Ferry Tales: Mobility, Place, and Time on Canada's West Coast

Author: 
Phillip Vannini

Imagine living in a place where feet and cars won’t get you very far without the help of a ferry boat. Picture having to surrender your freedom of movement to the vagaries of marine weather, to restrictions imposed by ferries’ timetables and loading capacity, and to the unpredictable fluctuations of daily and seasonal traffic. Visualize having to travel up to 36 hours to reach the nearest grocery store (and having to pay up to $300 for the privilege to get to it) and then needing to wait a week for the next homebound ferry.

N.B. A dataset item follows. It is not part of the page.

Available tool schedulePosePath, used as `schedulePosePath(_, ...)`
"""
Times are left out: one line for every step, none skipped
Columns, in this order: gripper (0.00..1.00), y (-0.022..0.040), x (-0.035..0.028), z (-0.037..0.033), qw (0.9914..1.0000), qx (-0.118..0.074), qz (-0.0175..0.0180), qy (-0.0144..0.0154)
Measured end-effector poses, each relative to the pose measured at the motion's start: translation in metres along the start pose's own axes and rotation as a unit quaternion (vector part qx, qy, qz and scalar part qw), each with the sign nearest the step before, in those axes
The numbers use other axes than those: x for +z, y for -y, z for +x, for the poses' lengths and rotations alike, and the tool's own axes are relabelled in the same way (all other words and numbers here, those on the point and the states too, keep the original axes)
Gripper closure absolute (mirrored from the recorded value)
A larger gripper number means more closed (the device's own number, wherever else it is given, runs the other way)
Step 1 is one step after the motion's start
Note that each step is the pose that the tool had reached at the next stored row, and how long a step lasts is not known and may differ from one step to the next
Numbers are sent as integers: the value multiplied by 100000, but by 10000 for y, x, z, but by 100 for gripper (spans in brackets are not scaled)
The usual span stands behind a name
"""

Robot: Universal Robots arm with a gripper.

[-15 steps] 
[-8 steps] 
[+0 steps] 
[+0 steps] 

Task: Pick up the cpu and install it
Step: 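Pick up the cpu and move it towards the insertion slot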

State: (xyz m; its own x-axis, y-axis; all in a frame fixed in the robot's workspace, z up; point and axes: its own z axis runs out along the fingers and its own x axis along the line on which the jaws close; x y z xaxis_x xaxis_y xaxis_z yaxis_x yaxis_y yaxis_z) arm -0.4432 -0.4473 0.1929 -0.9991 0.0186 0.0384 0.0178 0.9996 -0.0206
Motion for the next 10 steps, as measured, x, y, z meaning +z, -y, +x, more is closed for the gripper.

How would your life change? What would home feel like? What would time mean? Would you have to re-learn how to move? And how would you feel about the technology—the ferry boat and the marine highways—that shapes your life? Would you antagonize your ferry like you would antagonize an abductor, an unreliable trickster, a greedy loan shark? Or would you embrace it as a protector? An ally in your quest to make your life different? A guardian angel keeping your place safe from the perils of the outside world? Would your ferry become part of your community, of your family, of your home? Would you use it to baby-sit your kids? Would it become part of your memories, of your biography? Would you risk your life to catch it? Would you fight to defend your island from the threat of a bridge?

Based on three years of fieldwork, 250 ferry trips, 381 interviews in three dozen island and remote coastal communities this book tells stories of movement, sense of place, and time, highlighting the mundane rituals and dramas of life lived amidst routes and roots.